Chinapoo cautioned that the hurricane damage estimates were preliminary, as claims were still being processed by the company.
“We are working very hard to get the claims settled very quickly, given the impact on our customers and on the countries; so we are expecting that to be concluded within the months of August and September,” he said.
Total devastation
On July 1, Beryl made landfall on the island of Carriacou in Grenada as a high-end Category 4 hurricane, causing total devastation. The hurricane intensified further as it entered the Caribbean Sea, peaking as a Category 5 storm with maximum sustained winds of 165 miles per hour, before slowly weakening over the next few days due to wind shear as it passed south of Jamaica on July 3, and then the Cayman Islands.
In Jamaica, GHL operates life insurance company Guardian Life and general insurer Guardian General Insurance.
Guardian Life is also invested in property development. Chinapoo disclosed that 47 units out of Guardian’s slow-moving 150-unit Cambridge luxury apartment complex in New Kingston remain to be sold.

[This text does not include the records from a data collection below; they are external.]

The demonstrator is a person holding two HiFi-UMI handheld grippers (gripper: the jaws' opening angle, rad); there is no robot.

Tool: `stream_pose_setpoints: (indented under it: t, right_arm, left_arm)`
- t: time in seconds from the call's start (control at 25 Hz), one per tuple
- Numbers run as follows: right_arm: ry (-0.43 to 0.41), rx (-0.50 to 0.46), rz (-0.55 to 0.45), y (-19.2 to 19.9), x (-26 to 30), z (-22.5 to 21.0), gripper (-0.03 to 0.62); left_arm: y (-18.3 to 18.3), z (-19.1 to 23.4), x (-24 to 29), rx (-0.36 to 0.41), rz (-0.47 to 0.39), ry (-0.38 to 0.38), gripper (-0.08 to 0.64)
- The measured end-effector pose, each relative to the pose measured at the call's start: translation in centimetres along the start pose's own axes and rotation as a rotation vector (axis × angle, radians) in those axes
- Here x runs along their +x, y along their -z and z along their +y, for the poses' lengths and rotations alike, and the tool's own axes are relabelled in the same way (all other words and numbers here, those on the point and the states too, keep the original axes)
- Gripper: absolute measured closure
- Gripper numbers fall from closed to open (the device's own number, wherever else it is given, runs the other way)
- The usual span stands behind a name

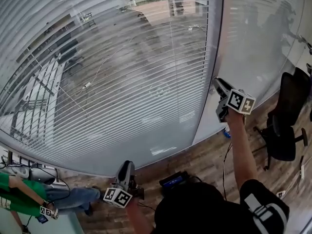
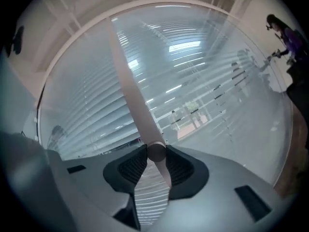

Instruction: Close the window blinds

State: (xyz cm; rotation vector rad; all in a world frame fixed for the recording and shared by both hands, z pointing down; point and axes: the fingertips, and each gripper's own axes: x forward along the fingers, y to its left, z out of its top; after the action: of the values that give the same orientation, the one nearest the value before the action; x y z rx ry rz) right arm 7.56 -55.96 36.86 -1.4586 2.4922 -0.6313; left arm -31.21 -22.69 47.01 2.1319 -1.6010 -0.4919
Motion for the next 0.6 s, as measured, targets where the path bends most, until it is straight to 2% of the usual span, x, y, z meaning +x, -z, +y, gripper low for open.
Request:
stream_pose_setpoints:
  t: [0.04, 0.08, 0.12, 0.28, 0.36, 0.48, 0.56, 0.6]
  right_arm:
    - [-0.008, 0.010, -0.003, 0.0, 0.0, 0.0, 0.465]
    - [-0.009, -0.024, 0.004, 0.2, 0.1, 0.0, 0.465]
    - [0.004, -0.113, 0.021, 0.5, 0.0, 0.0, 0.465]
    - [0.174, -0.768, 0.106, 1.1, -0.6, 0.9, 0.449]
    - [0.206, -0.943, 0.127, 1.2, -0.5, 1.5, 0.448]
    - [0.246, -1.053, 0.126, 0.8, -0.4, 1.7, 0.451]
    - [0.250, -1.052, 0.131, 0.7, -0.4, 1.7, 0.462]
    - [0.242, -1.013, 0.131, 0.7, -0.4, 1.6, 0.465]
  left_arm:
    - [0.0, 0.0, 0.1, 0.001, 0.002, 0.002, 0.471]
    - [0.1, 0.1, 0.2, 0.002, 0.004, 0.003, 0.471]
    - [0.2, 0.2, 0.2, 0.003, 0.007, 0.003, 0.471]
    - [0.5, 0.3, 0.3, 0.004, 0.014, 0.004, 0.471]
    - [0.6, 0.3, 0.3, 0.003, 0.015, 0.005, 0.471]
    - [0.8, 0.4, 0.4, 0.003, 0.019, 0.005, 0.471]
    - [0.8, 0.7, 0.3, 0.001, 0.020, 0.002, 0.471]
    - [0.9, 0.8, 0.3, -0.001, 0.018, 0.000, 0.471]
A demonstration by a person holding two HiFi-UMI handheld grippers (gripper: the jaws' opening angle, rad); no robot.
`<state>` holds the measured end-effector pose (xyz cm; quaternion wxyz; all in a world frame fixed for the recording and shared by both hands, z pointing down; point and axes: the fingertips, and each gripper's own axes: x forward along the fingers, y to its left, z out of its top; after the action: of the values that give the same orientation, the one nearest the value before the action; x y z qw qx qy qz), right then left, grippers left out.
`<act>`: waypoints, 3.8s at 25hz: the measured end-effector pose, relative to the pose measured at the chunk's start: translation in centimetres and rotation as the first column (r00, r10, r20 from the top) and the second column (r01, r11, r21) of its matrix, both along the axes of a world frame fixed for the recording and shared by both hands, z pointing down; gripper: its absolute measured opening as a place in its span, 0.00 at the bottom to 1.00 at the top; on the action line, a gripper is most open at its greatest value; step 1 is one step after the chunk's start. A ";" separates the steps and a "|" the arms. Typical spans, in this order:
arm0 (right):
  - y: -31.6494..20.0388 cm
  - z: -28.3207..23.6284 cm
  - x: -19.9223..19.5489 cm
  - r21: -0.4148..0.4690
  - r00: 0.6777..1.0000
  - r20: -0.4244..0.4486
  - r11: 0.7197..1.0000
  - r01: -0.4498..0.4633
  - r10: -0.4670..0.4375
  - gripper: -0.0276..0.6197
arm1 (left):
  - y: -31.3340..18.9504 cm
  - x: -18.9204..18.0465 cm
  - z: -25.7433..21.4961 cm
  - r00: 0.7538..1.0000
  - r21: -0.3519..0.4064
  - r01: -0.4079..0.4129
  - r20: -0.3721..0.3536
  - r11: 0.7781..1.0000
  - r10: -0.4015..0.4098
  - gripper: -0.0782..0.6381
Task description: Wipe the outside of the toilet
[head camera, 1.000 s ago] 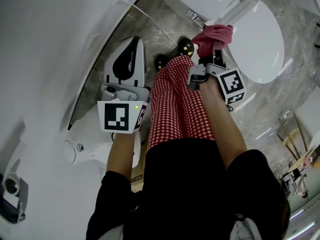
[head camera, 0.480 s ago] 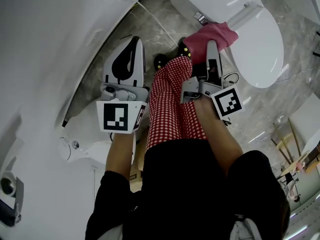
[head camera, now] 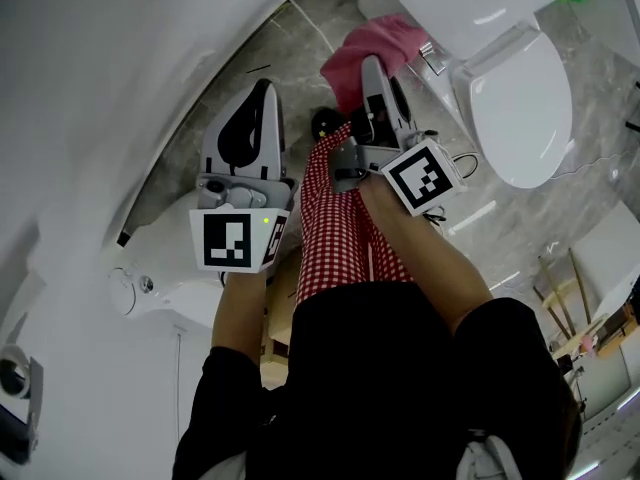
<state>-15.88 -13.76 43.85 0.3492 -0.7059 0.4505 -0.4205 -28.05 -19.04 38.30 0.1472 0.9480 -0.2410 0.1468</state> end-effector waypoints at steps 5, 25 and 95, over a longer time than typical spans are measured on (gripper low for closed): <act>-2.4 3.9 0.2 -0.082 0.999 -0.046 0.997 0.012 -0.016 0.13 | -0.7 -1.8 0.9 0.999 -0.009 0.038 0.023 0.999 -0.038 0.12; -4.5 12.3 5.0 -0.238 0.982 -0.038 0.953 -0.188 0.184 0.13 | 0.0 -2.7 2.9 0.997 -0.039 0.046 0.066 0.998 -0.043 0.12; 13.9 13.5 7.8 -0.410 0.954 -0.166 0.863 -0.296 0.248 0.13 | 1.7 -0.4 2.2 1.000 -0.024 -0.014 0.027 1.000 0.014 0.12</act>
<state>-8.07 0.15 57.37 0.2156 -0.8436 0.2606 -0.4171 -28.44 -17.31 40.50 0.1539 0.9458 -0.2346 0.1636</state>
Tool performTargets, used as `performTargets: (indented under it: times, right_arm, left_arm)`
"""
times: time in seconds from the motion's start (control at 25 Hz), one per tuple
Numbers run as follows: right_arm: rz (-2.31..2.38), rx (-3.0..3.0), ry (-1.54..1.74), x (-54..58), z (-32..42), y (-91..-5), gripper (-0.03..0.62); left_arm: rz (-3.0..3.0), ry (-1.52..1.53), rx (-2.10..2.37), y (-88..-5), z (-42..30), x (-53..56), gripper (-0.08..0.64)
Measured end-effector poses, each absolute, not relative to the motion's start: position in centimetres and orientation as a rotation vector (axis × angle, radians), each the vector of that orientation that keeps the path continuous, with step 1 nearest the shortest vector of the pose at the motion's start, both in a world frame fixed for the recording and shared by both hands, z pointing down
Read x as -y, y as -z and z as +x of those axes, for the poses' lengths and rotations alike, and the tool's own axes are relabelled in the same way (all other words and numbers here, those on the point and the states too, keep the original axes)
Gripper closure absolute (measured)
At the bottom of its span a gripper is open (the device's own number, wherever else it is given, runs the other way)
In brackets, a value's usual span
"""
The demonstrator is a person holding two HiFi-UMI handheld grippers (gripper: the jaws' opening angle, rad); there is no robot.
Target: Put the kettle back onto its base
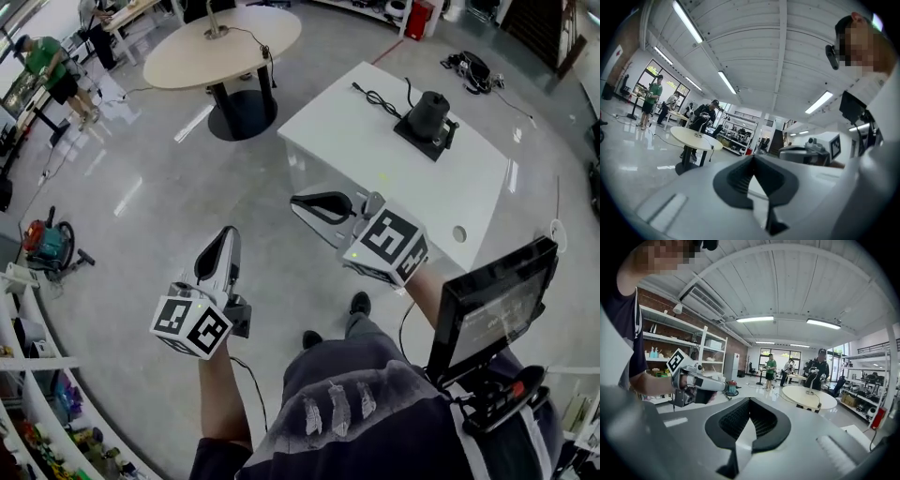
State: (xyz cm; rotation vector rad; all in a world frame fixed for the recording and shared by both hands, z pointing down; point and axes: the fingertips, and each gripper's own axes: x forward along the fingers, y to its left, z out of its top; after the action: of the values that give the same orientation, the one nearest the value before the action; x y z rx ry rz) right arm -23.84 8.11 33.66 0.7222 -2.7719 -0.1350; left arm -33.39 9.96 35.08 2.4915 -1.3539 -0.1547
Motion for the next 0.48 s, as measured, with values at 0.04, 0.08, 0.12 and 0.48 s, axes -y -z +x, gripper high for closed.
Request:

Seven units were sold recently and upgrades were currently being done on the development before another sales blitz would be undertaken, he said.
“We do expect to have many more units sold before the end of the year,” Chinapoo said.
Over nine months to June, NCB Financial Group, which has assets of $2.27 trillion, made net profit of $21 billion, which doubled its prior year’s restated profit of US$11.8 billion.
The financial impact of Beryl on NCB Financial should start showing up in the company’s results in the July-September quarter.
NCB Financial is already experiencing tightness in the insurance segment of its operations. Chief Financial Officer Malcolm Sadler reported that while net insurance revenue improved, it “was offset by higher net expenses from reinsurance contracts held mainly from the property portfolio, due to tightening of the reinsurance markets”.